But if we descend to details, if we make a summary analysis of the chief exercises in general use in our own time, we shall find that the analogy between mental work and bodily exercise becomes more and more striking. In the difficult movements of gymnastics, in riding, and in fencing, we shall see that the office of the brain and the nerves is as important as that of the muscles.

CHAPTER III.

EXCITO-MOTOR WORK.

Necessary association of the Nerve-Cell and the Muscular Fibre in Movements-Origin of Motor Stimuli-Nerve Centres-The Spinal Cord a Centre of Unconscious Movements, the Brain a Centre of Voluntary Movements-Office of the Grey Matter of the Brain-The Dog of Professor Goltz-A counter-proof: the Observation of Dr. Luys-Muscular Work and Nervous Work in Voluntary Movements-Frequent Disproportion between the Effort of Will and the Muscular Exertion-Conditions which make the Relation vary between the Expenditure of Nervous Energy and the Mechanical Work of the Muscles-Diminution of Muscular Irritability—Muscular Fatigue.

I.

THE intimate relation which exists between the brain, the organ of thought, and muscle, the instrument of movement, is not as a rule sufficiently recognised. We wish to show here how the cerebral cell is intimately associated with the activity of the muscular fibre, and how the intellectual faculties are far from remaining inactive during the performance of various gymnastic movements which are nowadays in high favour.

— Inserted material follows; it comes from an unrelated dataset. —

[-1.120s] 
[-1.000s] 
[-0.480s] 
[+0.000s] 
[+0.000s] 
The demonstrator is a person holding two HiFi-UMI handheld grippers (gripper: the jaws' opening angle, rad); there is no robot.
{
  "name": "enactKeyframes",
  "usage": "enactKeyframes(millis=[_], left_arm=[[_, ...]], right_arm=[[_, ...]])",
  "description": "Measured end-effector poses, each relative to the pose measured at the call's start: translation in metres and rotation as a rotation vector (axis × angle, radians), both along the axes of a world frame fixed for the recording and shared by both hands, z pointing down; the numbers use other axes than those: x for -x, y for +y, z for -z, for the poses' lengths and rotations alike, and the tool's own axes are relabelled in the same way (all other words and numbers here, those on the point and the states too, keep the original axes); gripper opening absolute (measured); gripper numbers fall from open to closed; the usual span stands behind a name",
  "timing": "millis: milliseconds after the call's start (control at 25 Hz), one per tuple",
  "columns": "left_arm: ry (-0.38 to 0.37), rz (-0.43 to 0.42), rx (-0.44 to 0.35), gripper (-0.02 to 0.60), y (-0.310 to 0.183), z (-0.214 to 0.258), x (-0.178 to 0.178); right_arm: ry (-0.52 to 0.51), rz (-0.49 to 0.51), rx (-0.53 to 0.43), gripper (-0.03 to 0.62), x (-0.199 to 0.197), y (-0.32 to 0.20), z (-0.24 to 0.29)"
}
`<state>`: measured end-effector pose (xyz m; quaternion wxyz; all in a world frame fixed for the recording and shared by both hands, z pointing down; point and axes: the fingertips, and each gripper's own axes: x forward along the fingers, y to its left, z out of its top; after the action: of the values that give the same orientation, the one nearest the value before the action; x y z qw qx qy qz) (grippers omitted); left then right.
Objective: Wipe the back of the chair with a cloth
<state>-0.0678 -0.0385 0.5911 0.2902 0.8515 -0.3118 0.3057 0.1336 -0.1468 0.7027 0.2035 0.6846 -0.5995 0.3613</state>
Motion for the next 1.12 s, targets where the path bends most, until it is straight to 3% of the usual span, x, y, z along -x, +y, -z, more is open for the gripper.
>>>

To understand the importance of the part which work of the brain may play in a bodily exercise we must first get an exact idea of the organic apparatus by the aid of which movements are performed. This apparatus is essentially made up by: 1 Nerve-centres in which the motor stimuli are elaborated; 2 Conducting organs charged with the transmission of these stimuli: the motor nerves; 3 Organs whose office it is to respond to the stimuli emanating from the nervecentres, and to perform movements: the muscles.

To these organic agents of movement we must add

another, as unknown in its essence as it is indispensable for the performance of conscious muscular actions: the Will.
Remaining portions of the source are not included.